▶ _YOUR GOAL_:
Write out the data word for word and omit every picture.

▶ _DATASET EXCERPT_:

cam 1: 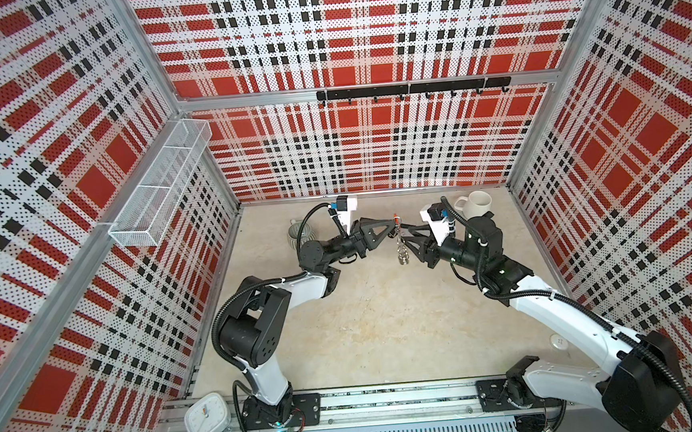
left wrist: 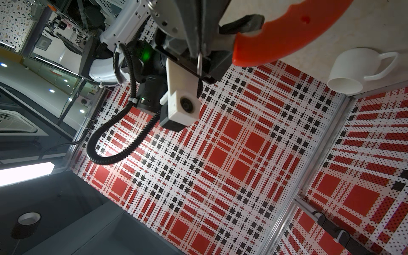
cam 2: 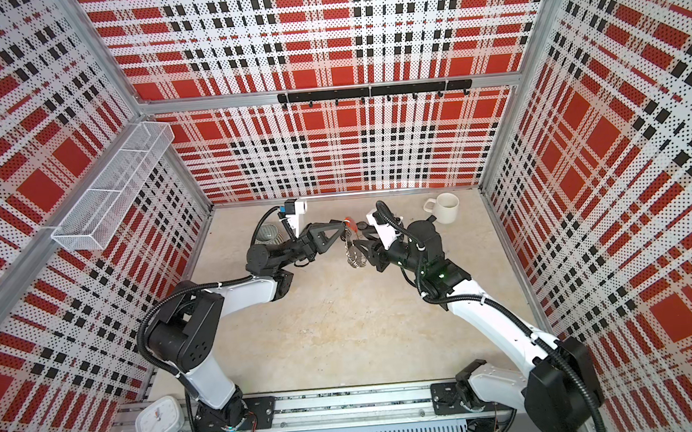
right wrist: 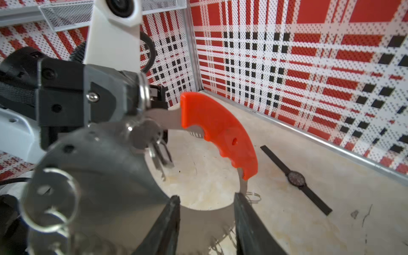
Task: Put the keys on the keyring
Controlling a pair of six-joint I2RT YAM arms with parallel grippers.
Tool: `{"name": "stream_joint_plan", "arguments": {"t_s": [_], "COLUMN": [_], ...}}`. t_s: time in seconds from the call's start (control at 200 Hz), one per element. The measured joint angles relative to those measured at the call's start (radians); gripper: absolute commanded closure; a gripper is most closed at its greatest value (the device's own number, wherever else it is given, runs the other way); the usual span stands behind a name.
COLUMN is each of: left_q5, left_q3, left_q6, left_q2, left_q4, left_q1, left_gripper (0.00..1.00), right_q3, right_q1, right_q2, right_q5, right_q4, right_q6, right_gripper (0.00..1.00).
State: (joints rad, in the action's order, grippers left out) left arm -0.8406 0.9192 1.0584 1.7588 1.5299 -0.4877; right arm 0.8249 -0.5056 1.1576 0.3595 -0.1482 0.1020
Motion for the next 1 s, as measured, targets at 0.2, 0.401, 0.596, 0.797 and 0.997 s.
{"name": "stream_joint_plan", "arguments": {"t_s": [0.2,0.401,0.596,0.797,0.997], "left_q5": [0.0,0.011,0.057,0.225,0.447], "left_q3": [-0.018,-0.132,-0.211,-0.217,-0.108], "left_q6": [-0.026,-0.161,-0.337,-0.694,-1.02], "left_q2": [0.0,0.0,-0.002,-0.08,-0.109], "left_q4": [0.0,0.0,-0.046,-0.432,-0.85], "left_q1": [0.0,0.017,0.025,-0.045,-0.147], "left_gripper": [1.0,1.0,1.0,0.95,0.94], "right_q3": [-0.137,-0.26,-0.328,-0.375,-0.38], "right_q1": [0.0,0.002,0.005,0.011,0.017], "right_q2": [-0.099,-0.146,-0.159,-0.171,-0.164], "right_q5": [-0.158,-0.351,-0.459,-0.512,-0.52], "right_q4": [-0.108,-0.213,-0.239,-0.255,-0.269], "right_q6": [0.036,0.087,0.126,0.143,0.156], "right_gripper": [0.46,0.44,0.43,0.43,0.43]}}
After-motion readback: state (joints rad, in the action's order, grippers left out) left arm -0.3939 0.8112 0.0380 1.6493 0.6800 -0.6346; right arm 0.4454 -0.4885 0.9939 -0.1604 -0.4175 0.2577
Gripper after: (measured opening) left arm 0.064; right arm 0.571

▶ _ANSWER BELOW_:
cam 1: 
left wrist: 
cam 2: 
right wrist: 
Task: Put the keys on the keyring
Controlling a pair of six-joint I2RT YAM arms with parallel grippers.
Tool: `{"name": "stream_joint_plan", "arguments": {"t_s": [_], "COLUMN": [_], ...}}`. t_s: time in seconds from the call's start (control at 200 Hz), one per element. The measured joint angles relative to those measured at the call's start (radians); gripper: absolute commanded closure; a gripper is most closed at its greatest value (the device's own number, wherever else it is given, runs the other way); the usual span stands behind a name.
COLUMN is each of: left_q5, left_q3, left_q6, left_q2, left_q4, left_q1, left_gripper (0.00..1.00), right_q3, right_q1, right_q2, right_q5, right_q4, right_q6, right_gripper (0.00..1.00).
State: (joints rad, in the action's order, grippers left out) left arm -0.8406 0.9192 1.0584 1.7588 1.5299 -0.4877; right arm 0.8249 -0.5056 1.1576 0.3595 -0.1482 0.1020
Motion for the next 1 s, as measured, targets at 0.2, 0.401, 0.596, 0.797 and 0.997 s.
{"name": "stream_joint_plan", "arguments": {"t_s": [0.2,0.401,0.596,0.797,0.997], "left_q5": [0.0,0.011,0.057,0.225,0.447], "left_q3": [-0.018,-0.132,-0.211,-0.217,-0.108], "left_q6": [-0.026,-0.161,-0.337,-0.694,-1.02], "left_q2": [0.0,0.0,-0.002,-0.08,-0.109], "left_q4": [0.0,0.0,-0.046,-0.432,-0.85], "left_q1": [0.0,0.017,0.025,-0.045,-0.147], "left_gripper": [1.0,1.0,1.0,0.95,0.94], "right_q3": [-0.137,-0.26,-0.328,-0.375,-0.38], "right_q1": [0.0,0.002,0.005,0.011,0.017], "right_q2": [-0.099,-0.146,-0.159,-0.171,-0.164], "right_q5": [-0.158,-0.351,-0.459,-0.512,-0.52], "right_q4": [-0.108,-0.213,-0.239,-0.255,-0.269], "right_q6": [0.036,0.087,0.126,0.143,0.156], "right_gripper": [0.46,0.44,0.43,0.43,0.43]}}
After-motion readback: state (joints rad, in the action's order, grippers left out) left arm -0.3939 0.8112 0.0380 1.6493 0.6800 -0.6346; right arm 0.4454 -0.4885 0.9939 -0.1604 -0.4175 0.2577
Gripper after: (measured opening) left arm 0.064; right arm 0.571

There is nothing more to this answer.